_ASSIGNED TASK_. Write out the full listing below exactly as given.

==========

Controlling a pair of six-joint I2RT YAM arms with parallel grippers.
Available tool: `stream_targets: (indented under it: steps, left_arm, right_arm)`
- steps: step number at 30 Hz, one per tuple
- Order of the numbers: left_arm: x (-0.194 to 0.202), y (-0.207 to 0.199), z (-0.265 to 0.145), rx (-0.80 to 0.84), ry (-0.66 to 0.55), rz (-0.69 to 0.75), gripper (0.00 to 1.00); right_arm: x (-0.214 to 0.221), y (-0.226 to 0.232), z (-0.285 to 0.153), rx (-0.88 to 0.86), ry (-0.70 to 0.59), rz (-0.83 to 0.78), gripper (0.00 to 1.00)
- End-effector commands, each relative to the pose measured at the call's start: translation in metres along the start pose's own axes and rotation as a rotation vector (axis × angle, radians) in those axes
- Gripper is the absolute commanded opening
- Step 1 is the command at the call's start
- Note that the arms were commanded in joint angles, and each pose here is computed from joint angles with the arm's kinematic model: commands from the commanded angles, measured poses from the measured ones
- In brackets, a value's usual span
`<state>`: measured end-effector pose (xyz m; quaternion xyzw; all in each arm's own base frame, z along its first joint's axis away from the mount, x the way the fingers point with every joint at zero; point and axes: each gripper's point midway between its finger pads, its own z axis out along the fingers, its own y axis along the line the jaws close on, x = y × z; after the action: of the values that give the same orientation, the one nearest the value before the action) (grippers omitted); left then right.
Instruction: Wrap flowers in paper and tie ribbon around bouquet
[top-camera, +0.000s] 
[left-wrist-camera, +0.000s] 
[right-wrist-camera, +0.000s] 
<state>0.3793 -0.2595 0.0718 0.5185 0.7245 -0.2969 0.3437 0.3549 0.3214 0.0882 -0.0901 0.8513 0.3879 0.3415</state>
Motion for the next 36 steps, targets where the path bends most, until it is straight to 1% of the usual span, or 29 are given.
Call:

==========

_TASK RESULT_.
Controlling a pair of six-joint I2RT YAM arms with parallel grippers.
Available tool: `stream_targets: (indented under it: steps, left_arm, right_arm)`
- steps: step number at 30 Hz, one per tuple
- Order of the numbers: left_arm: x (-0.194 to 0.202), y (-0.207 to 0.199), z (-0.265 to 0.145), rx (-0.80 to 0.84), ry (-0.66 to 0.55), rz (-0.69 to 0.75), gripper (0.00 to 1.00); right_arm: x (-0.214 to 0.221), y (-0.226 to 0.232), z (-0.285 to 0.153), rx (-0.88 to 0.86), ry (-0.70 to 0.59), rz (-0.83 to 0.78), gripper (0.00 to 1.00)
- End-effector commands, each relative to the pose measured at the call's start: translation in metres along the start pose's own axes and rotation as a rotation vector (axis × angle, radians) in those axes
- Gripper is the absolute commanded opening
- Step 1 is the command at the call's start
- Note that the arms were commanded in joint angles, and each pose here is computed from joint angles with the arm's kinematic model: commands from the commanded angles, measured poses from the measured ones
- In brackets, a value's usual span
`<state>`: measured end-effector pose (xyz m; quaternion xyzw; all in each arm's own base frame, z along its first joint's axis away from the mount, x the way the fingers point with every joint at zero; point and axes: each gripper's point midway between its finger pads, its own z axis out along the fingers, its own y axis along the line the jaws close on, x = y × z; after the action: of the values that give the same orientation, the one nearest the value before the action) (grippers omitted); left then right.
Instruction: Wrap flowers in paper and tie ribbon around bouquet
[top-camera, +0.000s] 
[left-wrist-camera, +0.000s] 
[right-wrist-camera, +0.000s] 
<state>0.3793 -0.2595 0.0718 0.5185 0.7245 -0.2969 0.3437 0.3549 0.3214 0.0882 -0.0901 0.8513 0.3879 0.3415</state>
Motion for the next 36 steps, targets where the path bends most, until it is straight to 1% of the usual span, or 29 are given.
Call:

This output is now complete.